[RECORDS TO PROCESS Boundary: Start]

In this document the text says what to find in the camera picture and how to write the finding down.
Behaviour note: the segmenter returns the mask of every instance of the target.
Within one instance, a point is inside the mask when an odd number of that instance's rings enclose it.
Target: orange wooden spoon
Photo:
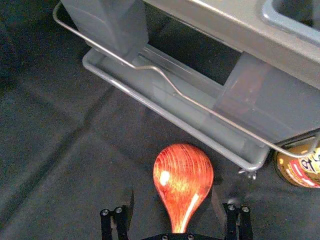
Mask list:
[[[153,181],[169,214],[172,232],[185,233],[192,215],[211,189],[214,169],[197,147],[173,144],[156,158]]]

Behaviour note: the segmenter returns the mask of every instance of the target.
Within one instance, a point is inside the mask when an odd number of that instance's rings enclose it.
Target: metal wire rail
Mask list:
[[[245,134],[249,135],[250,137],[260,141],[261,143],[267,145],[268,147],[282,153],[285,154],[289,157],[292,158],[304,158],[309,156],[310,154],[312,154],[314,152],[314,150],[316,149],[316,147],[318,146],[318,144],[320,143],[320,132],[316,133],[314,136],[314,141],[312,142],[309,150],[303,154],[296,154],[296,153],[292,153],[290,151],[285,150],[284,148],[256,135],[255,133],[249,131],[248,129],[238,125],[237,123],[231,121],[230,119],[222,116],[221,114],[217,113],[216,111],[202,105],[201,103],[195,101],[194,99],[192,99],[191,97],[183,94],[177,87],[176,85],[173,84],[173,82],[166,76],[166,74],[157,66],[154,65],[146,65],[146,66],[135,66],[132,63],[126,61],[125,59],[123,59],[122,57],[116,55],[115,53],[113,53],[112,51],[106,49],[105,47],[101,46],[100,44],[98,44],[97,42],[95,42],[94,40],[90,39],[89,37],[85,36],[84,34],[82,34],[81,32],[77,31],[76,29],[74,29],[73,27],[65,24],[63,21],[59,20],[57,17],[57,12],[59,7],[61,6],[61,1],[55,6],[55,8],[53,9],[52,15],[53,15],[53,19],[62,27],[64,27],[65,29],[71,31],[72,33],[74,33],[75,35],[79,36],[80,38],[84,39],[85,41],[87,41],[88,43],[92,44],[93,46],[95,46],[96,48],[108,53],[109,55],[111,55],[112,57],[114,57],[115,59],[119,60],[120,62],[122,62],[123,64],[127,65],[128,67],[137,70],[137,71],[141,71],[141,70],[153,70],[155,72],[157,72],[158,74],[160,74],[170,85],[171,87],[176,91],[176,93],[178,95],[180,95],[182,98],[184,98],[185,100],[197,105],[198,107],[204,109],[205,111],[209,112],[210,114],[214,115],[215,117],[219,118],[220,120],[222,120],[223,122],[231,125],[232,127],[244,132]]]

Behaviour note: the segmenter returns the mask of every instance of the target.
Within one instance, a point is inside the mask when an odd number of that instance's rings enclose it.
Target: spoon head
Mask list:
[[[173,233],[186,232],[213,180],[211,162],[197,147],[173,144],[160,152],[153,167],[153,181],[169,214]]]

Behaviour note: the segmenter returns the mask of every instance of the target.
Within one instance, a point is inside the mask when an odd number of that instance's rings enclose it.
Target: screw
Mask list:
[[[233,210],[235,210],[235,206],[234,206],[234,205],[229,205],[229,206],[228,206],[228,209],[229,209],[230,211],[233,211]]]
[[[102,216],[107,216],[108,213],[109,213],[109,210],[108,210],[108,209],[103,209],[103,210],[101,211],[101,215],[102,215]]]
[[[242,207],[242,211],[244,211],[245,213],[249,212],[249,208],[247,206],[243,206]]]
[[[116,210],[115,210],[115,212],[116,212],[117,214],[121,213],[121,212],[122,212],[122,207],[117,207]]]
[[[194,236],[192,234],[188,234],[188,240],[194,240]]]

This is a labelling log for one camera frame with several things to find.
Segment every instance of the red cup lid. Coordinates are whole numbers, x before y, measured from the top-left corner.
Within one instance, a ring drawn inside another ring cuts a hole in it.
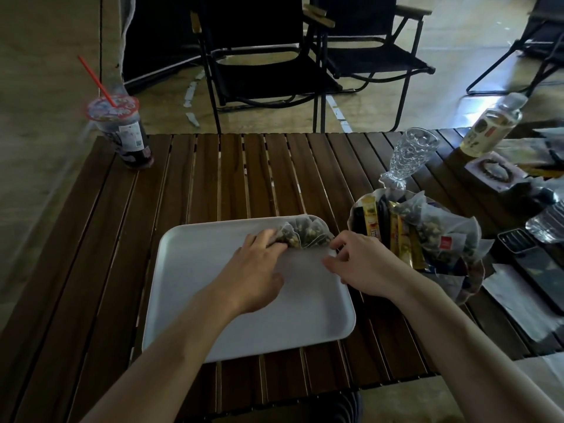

[RECORDS TO PROCESS Boundary: End]
[RECORDS TO PROCESS Boundary: Start]

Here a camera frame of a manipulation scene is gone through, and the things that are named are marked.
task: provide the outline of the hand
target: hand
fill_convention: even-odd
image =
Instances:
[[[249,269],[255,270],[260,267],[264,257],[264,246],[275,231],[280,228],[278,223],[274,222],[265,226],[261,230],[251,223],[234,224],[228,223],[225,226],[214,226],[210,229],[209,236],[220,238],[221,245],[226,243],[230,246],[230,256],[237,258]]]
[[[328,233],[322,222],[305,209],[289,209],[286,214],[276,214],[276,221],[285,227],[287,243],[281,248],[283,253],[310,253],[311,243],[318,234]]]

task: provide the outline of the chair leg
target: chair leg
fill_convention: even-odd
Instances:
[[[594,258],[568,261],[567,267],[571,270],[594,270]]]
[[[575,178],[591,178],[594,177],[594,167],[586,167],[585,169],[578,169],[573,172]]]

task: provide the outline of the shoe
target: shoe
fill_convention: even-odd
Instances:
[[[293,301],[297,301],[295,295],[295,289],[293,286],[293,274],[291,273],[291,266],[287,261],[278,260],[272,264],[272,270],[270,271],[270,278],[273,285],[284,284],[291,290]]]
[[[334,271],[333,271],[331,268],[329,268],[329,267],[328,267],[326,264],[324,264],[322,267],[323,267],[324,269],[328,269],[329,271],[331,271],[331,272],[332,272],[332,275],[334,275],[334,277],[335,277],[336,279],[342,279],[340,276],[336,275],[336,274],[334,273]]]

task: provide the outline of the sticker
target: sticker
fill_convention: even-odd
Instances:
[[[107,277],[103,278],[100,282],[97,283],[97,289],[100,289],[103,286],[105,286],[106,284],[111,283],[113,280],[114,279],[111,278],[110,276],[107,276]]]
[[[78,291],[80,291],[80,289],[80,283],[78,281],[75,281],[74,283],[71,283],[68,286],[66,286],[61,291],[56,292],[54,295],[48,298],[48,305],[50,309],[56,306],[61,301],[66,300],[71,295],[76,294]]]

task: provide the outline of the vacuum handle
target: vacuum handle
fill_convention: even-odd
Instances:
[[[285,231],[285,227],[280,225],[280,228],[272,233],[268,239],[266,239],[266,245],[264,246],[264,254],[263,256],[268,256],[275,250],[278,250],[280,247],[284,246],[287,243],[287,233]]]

[RECORDS TO PROCESS Boundary: End]

Going through the data above, return each line with the word "task".

_EXERCISE RESULT_:
task: provide the outline of the hand
task: provide the outline of the chair leg
task: provide the outline of the shoe
task: provide the outline of the sticker
task: provide the outline of the vacuum handle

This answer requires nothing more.